• [PROMPT]: Both the line below containing "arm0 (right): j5" and the line containing "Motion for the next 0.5", along with every line between them, should be repeated exactly; no other line belongs in the answer.

• [INFORMATION SHOWN]:
*** Begin section ***

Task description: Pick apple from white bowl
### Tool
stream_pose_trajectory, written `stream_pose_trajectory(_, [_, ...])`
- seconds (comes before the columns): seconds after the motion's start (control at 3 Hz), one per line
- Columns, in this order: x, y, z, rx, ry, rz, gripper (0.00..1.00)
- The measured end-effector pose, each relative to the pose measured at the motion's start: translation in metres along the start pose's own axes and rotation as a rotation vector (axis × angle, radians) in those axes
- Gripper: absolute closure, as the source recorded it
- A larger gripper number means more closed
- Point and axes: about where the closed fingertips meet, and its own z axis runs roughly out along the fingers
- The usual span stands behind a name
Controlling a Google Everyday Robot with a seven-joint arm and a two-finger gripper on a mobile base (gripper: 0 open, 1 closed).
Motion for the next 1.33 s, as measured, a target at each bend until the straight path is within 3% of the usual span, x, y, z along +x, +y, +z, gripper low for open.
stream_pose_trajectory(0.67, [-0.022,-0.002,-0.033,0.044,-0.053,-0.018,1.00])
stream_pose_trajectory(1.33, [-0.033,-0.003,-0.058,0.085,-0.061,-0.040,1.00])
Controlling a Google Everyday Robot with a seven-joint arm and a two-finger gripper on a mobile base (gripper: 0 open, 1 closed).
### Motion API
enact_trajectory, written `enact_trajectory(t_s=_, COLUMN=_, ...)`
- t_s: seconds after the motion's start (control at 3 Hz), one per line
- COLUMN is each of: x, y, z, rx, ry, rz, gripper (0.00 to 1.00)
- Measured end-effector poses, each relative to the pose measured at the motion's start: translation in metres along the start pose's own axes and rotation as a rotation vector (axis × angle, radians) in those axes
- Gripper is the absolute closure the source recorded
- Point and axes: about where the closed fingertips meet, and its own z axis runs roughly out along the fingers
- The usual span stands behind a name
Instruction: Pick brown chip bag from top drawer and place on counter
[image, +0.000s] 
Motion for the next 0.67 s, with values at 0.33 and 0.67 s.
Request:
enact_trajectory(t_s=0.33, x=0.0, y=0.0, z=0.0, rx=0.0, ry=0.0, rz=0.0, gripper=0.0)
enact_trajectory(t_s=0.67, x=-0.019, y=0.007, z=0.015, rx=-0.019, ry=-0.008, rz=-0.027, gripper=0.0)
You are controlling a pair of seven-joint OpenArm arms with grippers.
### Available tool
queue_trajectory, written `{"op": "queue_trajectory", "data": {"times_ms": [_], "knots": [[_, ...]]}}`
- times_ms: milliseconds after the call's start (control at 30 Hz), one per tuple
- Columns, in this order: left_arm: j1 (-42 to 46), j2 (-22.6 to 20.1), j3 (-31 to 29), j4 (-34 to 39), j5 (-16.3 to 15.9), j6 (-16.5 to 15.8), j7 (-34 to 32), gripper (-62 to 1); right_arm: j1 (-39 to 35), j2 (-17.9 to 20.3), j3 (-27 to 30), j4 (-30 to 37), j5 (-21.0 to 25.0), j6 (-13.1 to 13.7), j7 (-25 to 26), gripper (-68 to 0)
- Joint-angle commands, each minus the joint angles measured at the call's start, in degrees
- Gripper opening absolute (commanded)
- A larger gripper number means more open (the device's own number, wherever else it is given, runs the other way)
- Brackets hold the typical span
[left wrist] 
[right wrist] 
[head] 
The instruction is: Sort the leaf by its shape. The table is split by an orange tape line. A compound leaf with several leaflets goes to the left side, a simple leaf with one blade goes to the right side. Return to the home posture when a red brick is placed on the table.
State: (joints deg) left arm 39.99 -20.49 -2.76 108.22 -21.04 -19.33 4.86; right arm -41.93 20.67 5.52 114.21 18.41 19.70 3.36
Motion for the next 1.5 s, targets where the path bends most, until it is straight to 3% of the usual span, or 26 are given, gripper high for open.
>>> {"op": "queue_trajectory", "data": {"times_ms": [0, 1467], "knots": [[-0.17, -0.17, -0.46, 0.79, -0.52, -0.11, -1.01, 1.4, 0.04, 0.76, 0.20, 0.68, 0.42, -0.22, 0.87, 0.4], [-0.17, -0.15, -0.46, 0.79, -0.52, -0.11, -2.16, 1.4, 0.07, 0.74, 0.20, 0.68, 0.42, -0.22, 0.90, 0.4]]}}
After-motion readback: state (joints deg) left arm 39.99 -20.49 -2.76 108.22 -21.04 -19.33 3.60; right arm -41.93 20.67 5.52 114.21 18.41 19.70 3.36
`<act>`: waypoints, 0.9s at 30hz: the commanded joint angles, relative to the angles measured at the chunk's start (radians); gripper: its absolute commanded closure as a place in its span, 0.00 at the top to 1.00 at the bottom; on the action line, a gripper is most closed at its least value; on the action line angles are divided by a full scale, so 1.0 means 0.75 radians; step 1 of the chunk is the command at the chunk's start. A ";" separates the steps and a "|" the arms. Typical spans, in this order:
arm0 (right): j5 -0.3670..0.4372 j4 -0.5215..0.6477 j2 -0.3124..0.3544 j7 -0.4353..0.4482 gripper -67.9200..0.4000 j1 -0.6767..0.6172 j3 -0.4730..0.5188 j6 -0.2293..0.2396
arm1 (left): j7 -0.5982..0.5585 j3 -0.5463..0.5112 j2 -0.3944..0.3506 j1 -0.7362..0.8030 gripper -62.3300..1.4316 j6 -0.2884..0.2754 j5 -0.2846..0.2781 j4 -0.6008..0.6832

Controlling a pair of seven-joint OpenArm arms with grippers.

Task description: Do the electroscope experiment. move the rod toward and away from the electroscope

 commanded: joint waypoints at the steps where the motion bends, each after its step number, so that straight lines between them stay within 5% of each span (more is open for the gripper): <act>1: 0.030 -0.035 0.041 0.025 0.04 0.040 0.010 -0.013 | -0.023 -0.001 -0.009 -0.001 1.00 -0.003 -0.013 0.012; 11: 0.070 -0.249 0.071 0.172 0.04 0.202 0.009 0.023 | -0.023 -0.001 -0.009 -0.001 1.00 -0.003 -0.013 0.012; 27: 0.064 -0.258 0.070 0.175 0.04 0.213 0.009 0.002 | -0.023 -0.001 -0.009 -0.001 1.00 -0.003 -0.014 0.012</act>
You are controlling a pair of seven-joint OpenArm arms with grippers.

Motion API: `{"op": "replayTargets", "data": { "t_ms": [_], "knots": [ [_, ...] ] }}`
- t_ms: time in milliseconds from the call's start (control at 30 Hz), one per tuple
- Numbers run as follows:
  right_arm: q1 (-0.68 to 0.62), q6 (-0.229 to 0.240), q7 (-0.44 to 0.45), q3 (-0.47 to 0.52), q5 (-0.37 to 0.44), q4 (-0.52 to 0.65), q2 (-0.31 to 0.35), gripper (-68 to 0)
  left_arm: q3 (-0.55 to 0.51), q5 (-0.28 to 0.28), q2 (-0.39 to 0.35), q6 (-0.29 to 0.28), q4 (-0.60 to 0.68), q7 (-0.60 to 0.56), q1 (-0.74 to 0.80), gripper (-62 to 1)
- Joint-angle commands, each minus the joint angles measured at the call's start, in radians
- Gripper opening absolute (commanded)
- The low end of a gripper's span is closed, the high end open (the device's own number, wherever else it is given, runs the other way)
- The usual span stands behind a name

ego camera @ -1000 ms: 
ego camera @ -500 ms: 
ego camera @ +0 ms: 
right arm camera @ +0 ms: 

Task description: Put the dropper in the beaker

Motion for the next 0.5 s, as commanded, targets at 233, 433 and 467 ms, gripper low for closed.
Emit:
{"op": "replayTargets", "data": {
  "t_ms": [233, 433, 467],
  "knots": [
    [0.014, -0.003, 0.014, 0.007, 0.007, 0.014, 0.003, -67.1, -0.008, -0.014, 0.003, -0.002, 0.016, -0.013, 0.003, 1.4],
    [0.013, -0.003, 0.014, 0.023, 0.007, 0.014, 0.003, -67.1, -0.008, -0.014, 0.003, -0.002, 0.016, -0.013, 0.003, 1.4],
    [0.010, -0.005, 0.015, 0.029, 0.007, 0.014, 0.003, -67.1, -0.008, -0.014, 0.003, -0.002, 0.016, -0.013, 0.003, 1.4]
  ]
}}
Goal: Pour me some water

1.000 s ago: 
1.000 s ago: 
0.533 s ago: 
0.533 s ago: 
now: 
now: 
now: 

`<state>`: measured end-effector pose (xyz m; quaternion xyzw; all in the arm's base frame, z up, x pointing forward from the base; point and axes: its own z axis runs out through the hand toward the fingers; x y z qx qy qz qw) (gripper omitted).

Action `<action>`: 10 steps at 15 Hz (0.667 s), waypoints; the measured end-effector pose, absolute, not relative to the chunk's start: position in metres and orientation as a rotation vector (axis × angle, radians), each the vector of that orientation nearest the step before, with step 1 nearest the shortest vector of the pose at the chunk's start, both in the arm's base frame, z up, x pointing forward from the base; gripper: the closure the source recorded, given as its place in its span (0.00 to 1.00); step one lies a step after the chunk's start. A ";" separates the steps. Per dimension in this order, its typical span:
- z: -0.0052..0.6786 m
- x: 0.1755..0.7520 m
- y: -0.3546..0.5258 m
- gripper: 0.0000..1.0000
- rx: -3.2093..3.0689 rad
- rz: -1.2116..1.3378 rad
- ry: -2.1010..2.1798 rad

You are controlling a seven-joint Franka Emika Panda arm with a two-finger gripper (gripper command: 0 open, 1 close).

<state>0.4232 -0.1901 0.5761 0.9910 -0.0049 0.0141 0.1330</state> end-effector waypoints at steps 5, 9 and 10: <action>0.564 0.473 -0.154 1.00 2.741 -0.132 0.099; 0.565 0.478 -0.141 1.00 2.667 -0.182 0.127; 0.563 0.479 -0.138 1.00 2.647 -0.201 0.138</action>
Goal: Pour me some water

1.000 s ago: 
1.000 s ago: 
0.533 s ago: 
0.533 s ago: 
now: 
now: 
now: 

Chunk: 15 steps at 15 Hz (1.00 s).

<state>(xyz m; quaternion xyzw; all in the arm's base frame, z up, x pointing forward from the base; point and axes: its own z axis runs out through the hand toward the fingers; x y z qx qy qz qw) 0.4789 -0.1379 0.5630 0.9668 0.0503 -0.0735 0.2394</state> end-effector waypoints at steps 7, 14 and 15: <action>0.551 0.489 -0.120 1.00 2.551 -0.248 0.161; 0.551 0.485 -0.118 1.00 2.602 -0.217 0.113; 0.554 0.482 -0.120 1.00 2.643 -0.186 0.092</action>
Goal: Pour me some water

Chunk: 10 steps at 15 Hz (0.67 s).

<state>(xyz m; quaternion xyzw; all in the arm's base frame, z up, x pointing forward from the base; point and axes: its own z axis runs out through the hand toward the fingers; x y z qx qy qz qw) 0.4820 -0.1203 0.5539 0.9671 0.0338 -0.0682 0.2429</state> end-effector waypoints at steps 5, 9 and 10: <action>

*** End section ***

• [ANSWER TO THIS TASK]:
arm0 (right): j5 -0.3670..0.4372 j4 -0.5215..0.6477 j2 -0.3124..0.3544 j7 -0.4353..0.4482 gripper -67.9200..0.4000 j1 -0.6767..0.6172 j3 -0.4730..0.5188 j6 -0.2293..0.2396
arm1 (left): j7 -0.5982..0.5585 j3 -0.5463..0.5112 j2 -0.3944..0.3506 j1 -0.7362..0.8030 gripper -62.3300..1.4316 j6 -0.2884..0.2754 j5 -0.2846..0.2781 j4 -0.6008..0.6832

Controlling a pair of seven-joint OpenArm arms with grippers.

Task description: Do the electroscope experiment. move the rod toward and away from the electroscope

 commanded: joint waypoints at the steps where the motion bends, each after its step number, so that straight lines between them stay within 5% of each span (more is open for the gripper): <act>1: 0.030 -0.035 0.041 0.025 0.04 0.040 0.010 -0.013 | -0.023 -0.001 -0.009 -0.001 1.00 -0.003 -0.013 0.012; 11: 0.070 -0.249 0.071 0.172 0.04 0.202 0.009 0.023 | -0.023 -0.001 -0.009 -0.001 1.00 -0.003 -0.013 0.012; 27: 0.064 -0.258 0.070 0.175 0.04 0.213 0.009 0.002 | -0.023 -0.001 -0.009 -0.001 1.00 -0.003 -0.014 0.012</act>
You are controlling a pair of seven-joint OpenArm arms with grippers.

Motion API: `{"op": "replayTargets", "data": { "t_ms": [_], "knots": [ [_, ...] ] }}`
- t_ms: time in milliseconds from the call's start (control at 30 Hz), one per tuple
- Numbers run as follows:
  right_arm: q1 (-0.68 to 0.62), q6 (-0.229 to 0.240), q7 (-0.44 to 0.45), q3 (-0.47 to 0.52), q5 (-0.37 to 0.44), q4 (-0.52 to 0.65), q2 (-0.31 to 0.35), gripper (-68 to 0)
  left_arm: q3 (-0.55 to 0.51), q5 (-0.28 to 0.28), q2 (-0.39 to 0.35), q6 (-0.29 to 0.28), q4 (-0.60 to 0.68), q7 (-0.60 to 0.56), q1 (-0.74 to 0.80), gripper (-62 to 1)
- Joint-angle commands, each minus the joint angles measured at the call's start, in radians
- Gripper opening absolute (commanded)
- The low end of a gripper's span is closed, the high end open (the device's own number, wherever else it is given, runs the other way)
- The usual span stands behind a name

ego camera @ -1000 ms: 
ego camera @ -500 ms: 
ego camera @ +0 ms: 
right arm camera @ +0 ms: 

Task description: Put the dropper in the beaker

Motion for the next 0.5 s, as commanded, targets at 233, 433 and 467 ms, gripper low for closed.

No additional output is required for this exercise.